▶ _Task brief_
From the line containing "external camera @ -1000" through the last line of the data, both ends included, write out every line exactly; omit the pictures.

▶ _Data excerpt_
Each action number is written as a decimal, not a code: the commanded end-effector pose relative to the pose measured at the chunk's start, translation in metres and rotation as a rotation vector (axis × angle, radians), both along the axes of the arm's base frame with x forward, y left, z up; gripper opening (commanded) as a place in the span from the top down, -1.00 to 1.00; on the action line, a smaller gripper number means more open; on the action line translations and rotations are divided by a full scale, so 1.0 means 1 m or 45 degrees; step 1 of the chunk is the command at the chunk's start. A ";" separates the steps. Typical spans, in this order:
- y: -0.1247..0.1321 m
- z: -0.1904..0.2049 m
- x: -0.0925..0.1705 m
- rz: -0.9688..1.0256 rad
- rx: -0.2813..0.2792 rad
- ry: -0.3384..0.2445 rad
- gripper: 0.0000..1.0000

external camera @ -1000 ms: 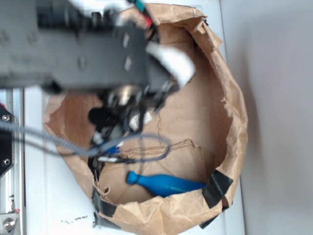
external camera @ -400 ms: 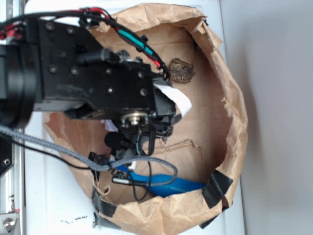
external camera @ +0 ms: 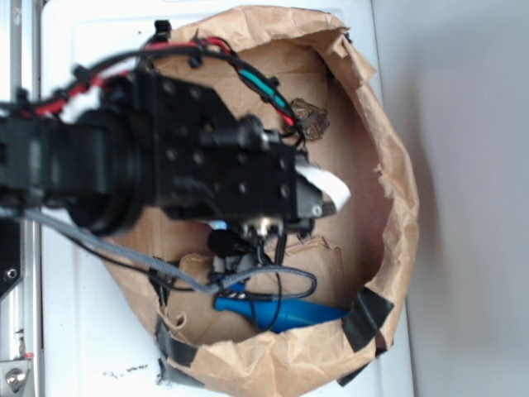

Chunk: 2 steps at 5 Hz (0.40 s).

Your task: Grab the white paper.

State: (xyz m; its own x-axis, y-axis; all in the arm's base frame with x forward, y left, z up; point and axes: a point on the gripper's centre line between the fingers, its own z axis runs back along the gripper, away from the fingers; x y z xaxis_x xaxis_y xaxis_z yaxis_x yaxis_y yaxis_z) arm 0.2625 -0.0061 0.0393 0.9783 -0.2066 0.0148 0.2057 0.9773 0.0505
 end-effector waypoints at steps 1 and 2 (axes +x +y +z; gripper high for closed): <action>-0.038 0.011 -0.051 -0.076 -0.012 -0.105 1.00; -0.035 0.022 -0.084 -0.081 -0.039 -0.134 1.00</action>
State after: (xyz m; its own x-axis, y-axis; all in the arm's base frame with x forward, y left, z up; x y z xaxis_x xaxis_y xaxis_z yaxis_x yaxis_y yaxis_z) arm 0.1804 -0.0358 0.0533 0.9670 -0.2281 0.1134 0.2238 0.9734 0.0494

▶ _Response area_
external camera @ -1000 ms: 
external camera @ -400 ms: 
external camera @ +0 ms: 

Chunk: 2 steps at 5 Hz (0.40 s).

Your task: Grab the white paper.

State: (xyz m; its own x-axis, y-axis; all in the arm's base frame with x forward, y left, z up; point and axes: a point on the gripper's centre line between the fingers, its own z axis runs back along the gripper, away from the fingers; x y z xaxis_x xaxis_y xaxis_z yaxis_x yaxis_y yaxis_z) arm 0.2625 -0.0061 0.0393 0.9783 -0.2066 0.0148 0.2057 0.9773 0.0505
 end-effector waypoints at steps 1 and 2 (axes +x +y +z; gripper high for closed): <action>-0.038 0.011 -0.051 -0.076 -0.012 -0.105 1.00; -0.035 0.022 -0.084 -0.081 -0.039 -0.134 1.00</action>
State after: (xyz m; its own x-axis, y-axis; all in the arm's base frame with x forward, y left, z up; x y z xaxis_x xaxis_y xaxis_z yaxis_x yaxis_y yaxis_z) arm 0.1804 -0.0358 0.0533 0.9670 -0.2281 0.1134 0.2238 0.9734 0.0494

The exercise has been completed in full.